- EXTRACTED MATERIAL
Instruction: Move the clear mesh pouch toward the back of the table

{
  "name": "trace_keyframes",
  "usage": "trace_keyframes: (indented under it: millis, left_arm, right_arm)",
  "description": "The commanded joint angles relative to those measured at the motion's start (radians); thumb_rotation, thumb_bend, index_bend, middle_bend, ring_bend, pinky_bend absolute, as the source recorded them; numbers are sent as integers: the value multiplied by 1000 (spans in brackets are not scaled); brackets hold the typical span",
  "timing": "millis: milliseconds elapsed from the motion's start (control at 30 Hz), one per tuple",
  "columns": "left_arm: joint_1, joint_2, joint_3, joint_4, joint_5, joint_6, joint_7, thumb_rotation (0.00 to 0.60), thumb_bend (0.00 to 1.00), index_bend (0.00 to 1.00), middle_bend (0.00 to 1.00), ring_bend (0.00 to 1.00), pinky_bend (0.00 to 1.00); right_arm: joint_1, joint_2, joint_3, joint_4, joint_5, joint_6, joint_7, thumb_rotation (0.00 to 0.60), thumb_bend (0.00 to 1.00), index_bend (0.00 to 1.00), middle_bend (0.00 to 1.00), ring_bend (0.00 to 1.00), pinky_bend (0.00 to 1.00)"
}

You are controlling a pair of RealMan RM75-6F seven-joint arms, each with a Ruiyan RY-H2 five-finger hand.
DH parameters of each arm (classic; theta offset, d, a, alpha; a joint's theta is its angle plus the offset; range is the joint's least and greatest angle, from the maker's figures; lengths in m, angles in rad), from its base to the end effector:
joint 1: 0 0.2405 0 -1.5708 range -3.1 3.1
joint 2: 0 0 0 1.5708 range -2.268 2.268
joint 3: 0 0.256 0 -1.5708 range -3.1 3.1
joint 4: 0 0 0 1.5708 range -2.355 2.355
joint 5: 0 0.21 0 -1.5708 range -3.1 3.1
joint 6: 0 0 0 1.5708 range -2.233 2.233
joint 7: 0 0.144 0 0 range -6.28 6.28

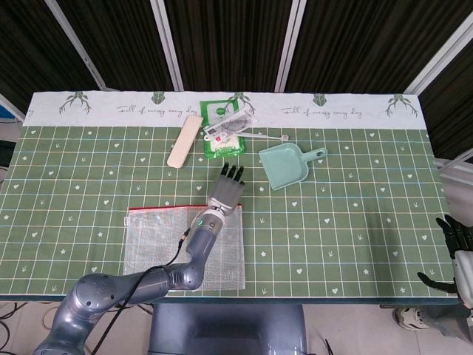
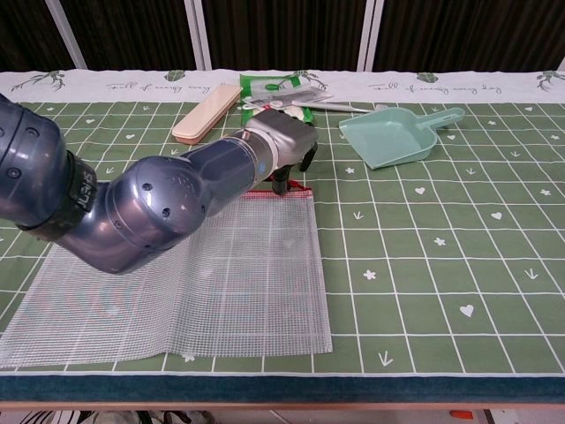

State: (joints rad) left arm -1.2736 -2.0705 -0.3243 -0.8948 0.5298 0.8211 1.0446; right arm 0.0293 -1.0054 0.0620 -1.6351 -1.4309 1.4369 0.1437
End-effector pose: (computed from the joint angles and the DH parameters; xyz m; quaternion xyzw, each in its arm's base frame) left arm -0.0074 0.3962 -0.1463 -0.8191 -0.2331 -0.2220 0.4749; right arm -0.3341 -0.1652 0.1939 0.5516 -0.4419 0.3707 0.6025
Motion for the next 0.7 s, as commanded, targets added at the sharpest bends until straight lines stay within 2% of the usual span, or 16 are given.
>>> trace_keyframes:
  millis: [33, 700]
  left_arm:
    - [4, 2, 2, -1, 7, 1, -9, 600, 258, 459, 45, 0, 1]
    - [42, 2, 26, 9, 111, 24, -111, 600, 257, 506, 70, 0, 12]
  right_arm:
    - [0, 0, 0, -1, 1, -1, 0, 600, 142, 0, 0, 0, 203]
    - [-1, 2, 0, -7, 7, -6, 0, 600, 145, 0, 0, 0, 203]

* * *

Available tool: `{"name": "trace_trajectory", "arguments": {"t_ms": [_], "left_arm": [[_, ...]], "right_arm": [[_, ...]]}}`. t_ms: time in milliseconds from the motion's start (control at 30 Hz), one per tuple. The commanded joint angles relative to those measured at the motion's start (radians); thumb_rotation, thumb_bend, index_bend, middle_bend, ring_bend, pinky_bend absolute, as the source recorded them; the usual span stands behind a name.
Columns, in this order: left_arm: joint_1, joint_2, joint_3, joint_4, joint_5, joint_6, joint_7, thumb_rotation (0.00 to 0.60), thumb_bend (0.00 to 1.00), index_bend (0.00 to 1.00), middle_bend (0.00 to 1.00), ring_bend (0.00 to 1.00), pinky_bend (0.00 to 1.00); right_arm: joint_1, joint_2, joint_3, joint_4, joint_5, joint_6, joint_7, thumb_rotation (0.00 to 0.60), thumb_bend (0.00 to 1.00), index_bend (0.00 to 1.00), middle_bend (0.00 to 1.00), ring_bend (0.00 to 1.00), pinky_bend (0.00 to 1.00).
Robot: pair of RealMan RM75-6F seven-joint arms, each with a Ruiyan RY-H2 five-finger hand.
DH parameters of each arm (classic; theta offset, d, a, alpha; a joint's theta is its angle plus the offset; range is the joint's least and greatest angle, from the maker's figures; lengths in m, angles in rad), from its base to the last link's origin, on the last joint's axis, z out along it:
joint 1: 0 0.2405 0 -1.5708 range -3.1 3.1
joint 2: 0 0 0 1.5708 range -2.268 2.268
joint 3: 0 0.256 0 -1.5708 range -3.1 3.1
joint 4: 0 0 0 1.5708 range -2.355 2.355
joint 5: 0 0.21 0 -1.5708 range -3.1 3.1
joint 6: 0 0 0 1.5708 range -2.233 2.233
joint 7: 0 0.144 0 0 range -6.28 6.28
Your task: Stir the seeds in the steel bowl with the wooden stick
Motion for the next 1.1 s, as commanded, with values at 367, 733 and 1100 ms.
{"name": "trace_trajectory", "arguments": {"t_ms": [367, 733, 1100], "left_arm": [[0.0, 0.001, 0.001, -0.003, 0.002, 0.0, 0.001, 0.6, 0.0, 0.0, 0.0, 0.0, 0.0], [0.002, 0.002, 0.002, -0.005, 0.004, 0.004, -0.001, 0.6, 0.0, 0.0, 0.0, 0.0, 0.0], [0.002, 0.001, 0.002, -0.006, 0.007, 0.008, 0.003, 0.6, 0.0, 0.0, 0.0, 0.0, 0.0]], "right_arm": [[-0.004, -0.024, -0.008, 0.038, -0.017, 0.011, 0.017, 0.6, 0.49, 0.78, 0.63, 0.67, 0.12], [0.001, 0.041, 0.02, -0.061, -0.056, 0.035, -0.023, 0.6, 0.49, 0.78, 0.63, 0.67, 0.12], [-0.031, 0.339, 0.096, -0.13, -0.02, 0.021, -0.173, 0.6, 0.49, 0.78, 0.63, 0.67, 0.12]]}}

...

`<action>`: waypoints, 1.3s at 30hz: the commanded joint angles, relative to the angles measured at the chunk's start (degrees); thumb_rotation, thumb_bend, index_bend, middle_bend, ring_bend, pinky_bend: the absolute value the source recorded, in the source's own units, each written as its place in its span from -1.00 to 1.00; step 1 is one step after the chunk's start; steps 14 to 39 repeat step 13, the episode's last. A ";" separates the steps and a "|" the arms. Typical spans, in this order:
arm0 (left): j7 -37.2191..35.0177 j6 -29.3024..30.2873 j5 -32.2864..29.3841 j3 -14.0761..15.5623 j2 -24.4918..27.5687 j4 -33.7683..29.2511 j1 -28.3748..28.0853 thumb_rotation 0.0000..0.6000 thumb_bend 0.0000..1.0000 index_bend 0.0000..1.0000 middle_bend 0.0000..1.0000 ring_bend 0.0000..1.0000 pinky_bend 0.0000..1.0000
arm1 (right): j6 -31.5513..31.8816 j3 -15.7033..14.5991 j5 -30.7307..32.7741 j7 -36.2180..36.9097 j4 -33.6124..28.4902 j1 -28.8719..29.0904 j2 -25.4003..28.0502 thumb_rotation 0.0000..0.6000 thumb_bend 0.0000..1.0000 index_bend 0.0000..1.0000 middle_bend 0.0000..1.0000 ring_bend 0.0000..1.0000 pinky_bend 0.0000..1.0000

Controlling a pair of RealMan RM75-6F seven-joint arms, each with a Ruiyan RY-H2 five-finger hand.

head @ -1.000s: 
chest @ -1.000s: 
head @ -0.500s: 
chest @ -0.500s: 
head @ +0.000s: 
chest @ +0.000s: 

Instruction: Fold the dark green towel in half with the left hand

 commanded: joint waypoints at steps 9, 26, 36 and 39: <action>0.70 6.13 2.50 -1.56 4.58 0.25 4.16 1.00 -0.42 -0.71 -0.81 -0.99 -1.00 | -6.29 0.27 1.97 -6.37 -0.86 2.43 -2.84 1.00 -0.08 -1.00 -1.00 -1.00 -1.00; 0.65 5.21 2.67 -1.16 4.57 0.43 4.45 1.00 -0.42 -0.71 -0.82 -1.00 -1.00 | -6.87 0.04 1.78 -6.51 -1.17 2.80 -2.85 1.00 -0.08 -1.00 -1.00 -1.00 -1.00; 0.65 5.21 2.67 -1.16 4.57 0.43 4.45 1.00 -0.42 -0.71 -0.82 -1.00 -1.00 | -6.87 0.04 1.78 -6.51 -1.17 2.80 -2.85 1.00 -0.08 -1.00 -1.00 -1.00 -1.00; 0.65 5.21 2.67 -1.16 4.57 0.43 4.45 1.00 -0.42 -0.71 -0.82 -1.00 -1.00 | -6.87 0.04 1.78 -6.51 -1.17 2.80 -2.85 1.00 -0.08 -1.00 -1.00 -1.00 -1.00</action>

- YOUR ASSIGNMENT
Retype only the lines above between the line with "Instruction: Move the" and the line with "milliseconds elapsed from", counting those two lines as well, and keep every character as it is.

- WRITTEN SOLUTION
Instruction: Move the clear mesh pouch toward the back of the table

{
  "name": "trace_keyframes",
  "usage": "trace_keyframes: (indented under it: millis, left_arm, right_arm)",
  "description": "The commanded joint angles relative to those measured at the motion's start (radians); thumb_rotation, thumb_bend, index_bend, middle_bend, ring_bend, pinky_bend absolute, as the source recorded them; numbers are sent as integers: the value multiplied by 1000 (spans in brackets are not scaled); brackets hold the typical span",
  "timing": "millis: milliseconds elapsed from the motion's start (control at 30 Hz), one per tuple",

The answer is now complete.